Scaling-up and techno-economics of ethanol production from cassava starch via separate hydrolysis and fermentation

Abstract

Nowadays bioethanol is being used extensively in fuel production because of its technical feasibility, economically competitive, and environmentally friendly. It is expected that biofuel will contribute to 30% of the global energy demand by 2050. Therefore, it is very important to investigate any cost-effective bioprocessing that can improve the overall production yield. The study aims to produce bioethanol from cassava starch by Kluyveromyces marxianus at a laboratory scale and a 5L fermentation rig. A separate hydrolysis and fermentation (SHF) process of cassava starch was introduced due to high sugar content in starch, using a thermoanaerobe able to reduce the cooling time after hydrolysis. A combination of 0.35% v/w amylase and 0.20% v/w amyloglucosidase used in the hydrolysis of cassava starch produced 19.18 g/L of sugar.

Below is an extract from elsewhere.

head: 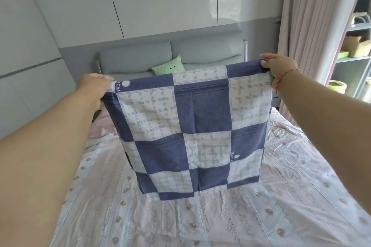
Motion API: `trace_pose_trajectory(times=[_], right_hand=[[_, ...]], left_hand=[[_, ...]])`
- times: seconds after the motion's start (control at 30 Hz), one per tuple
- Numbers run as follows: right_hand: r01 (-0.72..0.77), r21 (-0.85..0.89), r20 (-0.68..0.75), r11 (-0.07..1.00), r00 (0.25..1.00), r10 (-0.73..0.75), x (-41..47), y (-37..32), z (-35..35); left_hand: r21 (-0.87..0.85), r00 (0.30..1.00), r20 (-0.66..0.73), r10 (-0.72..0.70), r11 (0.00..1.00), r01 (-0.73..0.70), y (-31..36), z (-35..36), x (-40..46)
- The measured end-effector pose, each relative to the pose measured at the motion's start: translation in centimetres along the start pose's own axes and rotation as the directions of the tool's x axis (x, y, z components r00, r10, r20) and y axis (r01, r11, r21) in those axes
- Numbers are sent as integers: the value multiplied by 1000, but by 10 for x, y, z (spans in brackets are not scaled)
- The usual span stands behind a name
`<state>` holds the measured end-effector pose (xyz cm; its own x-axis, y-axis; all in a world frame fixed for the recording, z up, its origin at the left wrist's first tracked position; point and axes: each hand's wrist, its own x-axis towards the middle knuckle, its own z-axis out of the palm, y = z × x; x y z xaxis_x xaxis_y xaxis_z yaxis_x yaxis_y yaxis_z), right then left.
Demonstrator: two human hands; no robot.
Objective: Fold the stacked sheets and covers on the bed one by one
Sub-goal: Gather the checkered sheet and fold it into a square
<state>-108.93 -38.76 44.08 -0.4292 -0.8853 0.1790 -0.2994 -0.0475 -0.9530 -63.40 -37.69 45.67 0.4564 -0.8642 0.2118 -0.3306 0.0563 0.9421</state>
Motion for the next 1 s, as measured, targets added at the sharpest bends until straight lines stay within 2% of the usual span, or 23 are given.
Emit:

A 15 g/L of K. marxianus showed to be the best yeast concentration which could produce the highest bioethanol, 42.85 g/L. When the laboratory scale was scaled up to 5 L fermentation, the result was comparable at 42.33 g/L. The same SHF parameters in laboratory scale had been proven to be effective in a larger scale fermentation based on similar results obtained. Simulation using SuperPro software indicated that 50.13% of starch can be converted into ethanol.